Gateway group tier priority not being followed
I have two pfsense routers linked by two wireless links and a Pritunl VPN link. I am using gateway groups for failover. I have set WIFILink2 as the tier 1 member, WIFILink1 as the tier 2 member and Pritunl VPN as tier 3. No matter how I set the tier 1 and tier 2 members, WIFILink1 is always the preferred link. I have deleted the groups on both routers and rebooted both routers. In Firewall Rules the gateway group is set as the gateway for the appropriate subnets on both routers. None of these interfaces are the default gateway.
This used to work and the problem seemed to occur after upgrading pfsense to 2.4.0-RELEASE on both routers. I cannot be sure it is related to the upgrade since I am not checking it regularly. I just noticed the issue the other day after one set of radios that had been dead for months was replaced. There are a couple of static routes on the routers but they point to other subnets. I have also looked via CLI for odd routes and did not see anything significant.
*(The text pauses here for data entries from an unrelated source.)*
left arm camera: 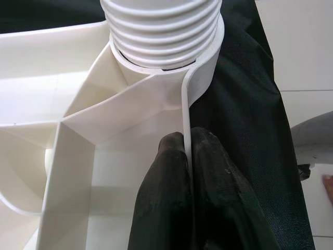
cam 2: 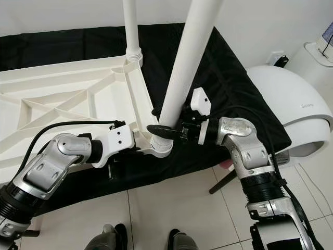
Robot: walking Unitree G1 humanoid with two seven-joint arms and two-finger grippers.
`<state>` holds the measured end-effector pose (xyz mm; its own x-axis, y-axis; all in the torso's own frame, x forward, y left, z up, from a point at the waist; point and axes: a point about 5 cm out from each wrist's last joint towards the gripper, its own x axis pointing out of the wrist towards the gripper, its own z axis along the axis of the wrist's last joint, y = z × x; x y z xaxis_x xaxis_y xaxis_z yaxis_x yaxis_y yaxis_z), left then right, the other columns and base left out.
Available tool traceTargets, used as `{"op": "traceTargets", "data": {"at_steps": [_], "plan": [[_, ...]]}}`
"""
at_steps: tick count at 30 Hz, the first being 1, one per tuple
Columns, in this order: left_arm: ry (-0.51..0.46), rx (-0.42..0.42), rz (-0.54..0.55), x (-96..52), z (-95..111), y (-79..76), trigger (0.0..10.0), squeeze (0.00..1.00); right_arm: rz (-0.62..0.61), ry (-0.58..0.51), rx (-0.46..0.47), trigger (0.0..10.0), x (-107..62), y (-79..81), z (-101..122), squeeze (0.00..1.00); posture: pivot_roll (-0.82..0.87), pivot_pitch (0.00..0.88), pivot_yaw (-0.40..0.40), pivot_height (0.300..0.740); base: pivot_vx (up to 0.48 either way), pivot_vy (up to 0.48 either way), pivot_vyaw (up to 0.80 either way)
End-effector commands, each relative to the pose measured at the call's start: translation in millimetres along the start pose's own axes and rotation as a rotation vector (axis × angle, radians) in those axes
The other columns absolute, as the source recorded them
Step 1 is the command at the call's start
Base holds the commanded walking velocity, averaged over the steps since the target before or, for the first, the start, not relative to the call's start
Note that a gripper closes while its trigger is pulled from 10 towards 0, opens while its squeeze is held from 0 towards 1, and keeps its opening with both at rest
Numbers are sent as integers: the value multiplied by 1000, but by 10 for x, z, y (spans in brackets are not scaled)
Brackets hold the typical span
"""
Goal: Building children table
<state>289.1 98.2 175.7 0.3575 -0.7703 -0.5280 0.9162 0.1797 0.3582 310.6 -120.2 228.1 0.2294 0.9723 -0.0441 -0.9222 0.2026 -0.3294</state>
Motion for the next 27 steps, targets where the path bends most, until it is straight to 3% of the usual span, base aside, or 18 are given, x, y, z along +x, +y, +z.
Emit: {"op": "traceTargets", "data": {"at_steps": [1,9,27], "plan": [[71,-50,-10,68,-175,-100,10000,0,34,75,61,10000,64,87,-207,0,-10,220,-17,740,0,0,0],[67,-50,-6,62,-167,-117,10000,0,19,54,85,10000,174,136,-265,0,-4,219,-20,740,0,0,0],[62,-52,-6,58,-156,-110,10000,0,-114,34,134,10000,109,212,-396,0,-14,228,-13,740,0,0,0]]}}
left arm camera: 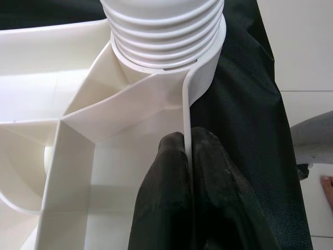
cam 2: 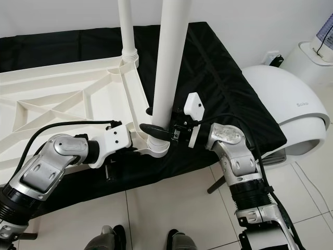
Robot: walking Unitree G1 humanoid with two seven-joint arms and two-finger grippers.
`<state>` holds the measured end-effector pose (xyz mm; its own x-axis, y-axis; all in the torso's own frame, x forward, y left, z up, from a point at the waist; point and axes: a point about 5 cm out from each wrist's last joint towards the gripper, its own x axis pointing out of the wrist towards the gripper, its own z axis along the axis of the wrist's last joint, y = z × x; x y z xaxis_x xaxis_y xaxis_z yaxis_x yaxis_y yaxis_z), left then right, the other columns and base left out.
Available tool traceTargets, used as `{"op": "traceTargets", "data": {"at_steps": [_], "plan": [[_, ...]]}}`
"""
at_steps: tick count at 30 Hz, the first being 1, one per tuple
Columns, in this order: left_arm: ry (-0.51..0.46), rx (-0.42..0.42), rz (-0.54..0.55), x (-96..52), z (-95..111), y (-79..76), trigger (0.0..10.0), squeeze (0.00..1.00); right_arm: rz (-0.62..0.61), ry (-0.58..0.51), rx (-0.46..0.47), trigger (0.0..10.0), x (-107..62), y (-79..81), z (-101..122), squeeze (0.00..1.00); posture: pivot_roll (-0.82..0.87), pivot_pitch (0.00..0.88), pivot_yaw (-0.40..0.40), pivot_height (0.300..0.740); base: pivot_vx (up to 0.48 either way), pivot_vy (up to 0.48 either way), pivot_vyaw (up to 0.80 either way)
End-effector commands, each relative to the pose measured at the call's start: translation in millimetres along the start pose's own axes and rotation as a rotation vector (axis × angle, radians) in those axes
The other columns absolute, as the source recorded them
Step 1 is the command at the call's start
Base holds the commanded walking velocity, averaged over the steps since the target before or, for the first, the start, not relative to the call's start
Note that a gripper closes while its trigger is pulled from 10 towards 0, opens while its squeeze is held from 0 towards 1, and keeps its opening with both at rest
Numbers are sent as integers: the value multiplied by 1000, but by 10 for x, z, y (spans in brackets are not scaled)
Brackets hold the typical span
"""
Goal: Building children table
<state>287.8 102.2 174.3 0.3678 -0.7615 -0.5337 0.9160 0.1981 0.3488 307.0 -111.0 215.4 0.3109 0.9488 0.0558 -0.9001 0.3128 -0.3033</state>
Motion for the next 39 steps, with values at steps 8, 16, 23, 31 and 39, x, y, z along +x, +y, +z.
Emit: {"op": "traceTargets", "data": {"at_steps": [8,16,23,31,39], "plan": [[50,-35,-15,91,-122,-96,10000,0,-56,87,106,10000,-22,125,-290,0,-17,229,-12,740,0,0,0],[48,-34,-13,97,-113,-83,10000,0,-120,52,103,10000,-16,153,-231,0,-19,230,-14,740,0,0,0],[49,-33,-13,95,-116,-82,10000,0,-182,23,101,10000,4,196,-192,0,-22,230,-13,740,0,0,0],[46,-31,-11,99,-109,-72,10000,0,-195,-1,105,10000,22,308,-147,0,-25,231,-14,740,0,0,0],[45,-30,-8,103,-103,-61,10000,0,-187,-7,114,10000,31,384,-137,0,-27,231,-15,740,0,0,0]]}}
I have looked on the forum and the google machine but could not find any similar problems or solutions. Any thoughts or assistance to resolve this issue would be greatly appreciated.
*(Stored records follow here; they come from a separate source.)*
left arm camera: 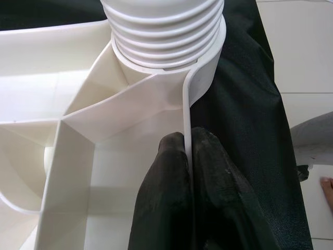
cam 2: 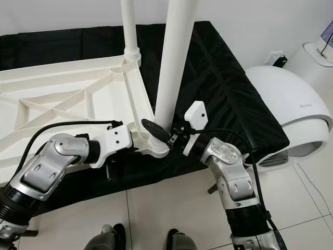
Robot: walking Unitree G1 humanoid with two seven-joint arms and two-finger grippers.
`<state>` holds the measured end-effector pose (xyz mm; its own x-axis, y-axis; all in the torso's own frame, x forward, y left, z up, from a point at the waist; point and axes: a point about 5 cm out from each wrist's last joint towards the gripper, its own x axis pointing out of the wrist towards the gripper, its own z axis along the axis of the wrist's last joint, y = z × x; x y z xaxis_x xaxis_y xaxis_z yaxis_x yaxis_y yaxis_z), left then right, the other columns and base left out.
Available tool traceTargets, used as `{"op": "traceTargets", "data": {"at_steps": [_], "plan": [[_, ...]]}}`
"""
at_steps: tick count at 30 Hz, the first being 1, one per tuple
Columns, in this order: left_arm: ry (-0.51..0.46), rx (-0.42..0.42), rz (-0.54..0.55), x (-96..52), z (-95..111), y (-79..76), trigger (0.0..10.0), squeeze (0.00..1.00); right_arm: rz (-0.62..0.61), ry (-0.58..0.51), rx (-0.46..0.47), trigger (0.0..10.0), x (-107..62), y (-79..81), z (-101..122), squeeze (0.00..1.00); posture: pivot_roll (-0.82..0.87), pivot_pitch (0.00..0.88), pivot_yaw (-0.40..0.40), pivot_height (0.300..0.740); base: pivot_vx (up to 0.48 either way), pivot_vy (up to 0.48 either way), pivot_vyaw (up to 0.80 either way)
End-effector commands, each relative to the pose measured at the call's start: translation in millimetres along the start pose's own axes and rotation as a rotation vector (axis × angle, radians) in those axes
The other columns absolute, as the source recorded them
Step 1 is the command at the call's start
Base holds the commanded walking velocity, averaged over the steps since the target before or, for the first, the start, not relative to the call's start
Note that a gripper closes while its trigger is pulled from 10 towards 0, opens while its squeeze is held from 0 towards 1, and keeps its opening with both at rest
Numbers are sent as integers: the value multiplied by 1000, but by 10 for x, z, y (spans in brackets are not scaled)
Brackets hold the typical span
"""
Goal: Building children table
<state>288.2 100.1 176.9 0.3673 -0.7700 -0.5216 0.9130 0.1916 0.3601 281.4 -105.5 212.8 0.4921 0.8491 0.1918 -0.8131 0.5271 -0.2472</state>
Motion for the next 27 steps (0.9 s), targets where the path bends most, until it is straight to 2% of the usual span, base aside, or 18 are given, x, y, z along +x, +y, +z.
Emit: {"op": "traceTargets", "data": {"at_steps": [1,13,27], "plan": [[60,-43,-9,98,-134,-69,10000,0,46,75,82,10000,12,143,-197,0,-27,230,-16,740,0,0,0],[59,-39,-2,97,-137,-47,10000,0,-18,54,99,10000,5,244,-167,0,-30,223,-16,740,0,0,0],[54,-28,0,108,-121,-23,10000,0,-198,13,96,10000,7,294,-88,0,-39,211,-12,740,0,0,0]]}}
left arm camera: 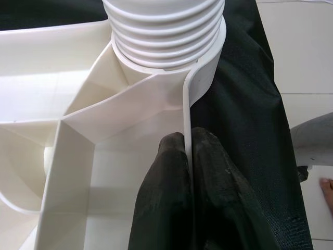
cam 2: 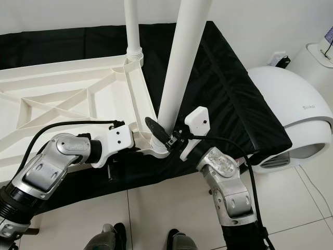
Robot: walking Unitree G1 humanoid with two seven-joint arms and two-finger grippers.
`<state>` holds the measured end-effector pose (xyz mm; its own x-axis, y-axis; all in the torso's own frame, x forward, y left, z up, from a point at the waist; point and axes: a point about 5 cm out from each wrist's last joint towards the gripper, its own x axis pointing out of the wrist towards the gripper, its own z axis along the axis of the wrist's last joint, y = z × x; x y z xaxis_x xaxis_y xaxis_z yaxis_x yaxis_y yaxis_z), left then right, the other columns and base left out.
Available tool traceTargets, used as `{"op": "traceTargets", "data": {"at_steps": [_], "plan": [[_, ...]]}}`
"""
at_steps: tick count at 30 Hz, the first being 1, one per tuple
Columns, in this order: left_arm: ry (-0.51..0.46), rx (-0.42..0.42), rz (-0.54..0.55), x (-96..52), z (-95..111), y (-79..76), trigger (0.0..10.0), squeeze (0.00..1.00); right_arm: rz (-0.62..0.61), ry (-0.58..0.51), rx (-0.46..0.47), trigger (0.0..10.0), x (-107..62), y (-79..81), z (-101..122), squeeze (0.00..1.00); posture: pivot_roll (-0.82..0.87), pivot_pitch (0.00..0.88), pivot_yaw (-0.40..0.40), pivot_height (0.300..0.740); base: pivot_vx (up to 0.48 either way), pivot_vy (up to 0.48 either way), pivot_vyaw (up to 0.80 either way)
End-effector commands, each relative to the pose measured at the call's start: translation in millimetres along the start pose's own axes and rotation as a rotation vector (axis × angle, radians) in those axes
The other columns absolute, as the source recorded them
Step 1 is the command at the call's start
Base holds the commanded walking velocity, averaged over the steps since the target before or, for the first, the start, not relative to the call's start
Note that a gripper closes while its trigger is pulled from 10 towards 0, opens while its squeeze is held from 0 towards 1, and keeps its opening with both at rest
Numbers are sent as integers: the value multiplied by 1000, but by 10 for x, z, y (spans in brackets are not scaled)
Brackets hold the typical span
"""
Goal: Building children table
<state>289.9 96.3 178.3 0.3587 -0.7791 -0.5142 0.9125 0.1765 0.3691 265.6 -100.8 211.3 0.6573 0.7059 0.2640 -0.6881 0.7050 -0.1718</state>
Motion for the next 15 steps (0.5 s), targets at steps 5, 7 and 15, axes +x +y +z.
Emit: {"op": "traceTargets", "data": {"at_steps": [5,7,15], "plan": [[66,-44,7,78,-152,-35,10000,0,5,46,61,10000,10,156,-124,0,-38,213,-11,740,0,0,0],[66,-42,7,76,-149,-29,10000,0,-31,42,56,10000,7,167,-118,0,-38,218,-10,740,0,0,0],[67,-42,6,70,-150,-21,10000,0,-122,29,35,10000,6,180,-93,0,-36,224,-8,740,0,0,0]]}}
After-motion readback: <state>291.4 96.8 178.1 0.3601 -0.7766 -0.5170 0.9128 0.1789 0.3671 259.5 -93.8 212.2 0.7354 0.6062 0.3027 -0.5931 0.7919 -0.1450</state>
Are WIFILink1 and WIFILink2 using different subnets and gateways?
The only way I could see it breaking as you describe is if both gateways were the same, which isn't supported because the behavior is unpredictable, as you see here.
They are using different subnets and gateways. On one router WIFILink1 is 192.168.9.2/29 with a gateway of 192.168.9.1 and WIFILink2 is 192.168.9.10/29 gw 192.168.9.9.
That should be OK then, assuming there isn't a VIP or something else in the routing table declaring that as a /24 or some other larger subnet that contains both.
Next step would be to post screenshots of your gateways, gateway groups, and LAN rules that show the gateway groups being used.
See down below for screenshots of router1.
So I have done some more testing and have narrowed it down. When using a PC on this router1's LAN, downloading is using WIFILink1 and uploading is using WIFILink2. So I changed the Firewall rules not to use the gateway group but to use only the WIFI2_GW on both routers.
Some traffic is still using WIFILink1. I am not sure how. See traffic graphs on router1 after I disabled the WIFILink1 interface and then enabled in on router2 with the above rules to use WIFI2_GW and WIFI_GW_2:
Maybe I am missing something in my settings or my understanding.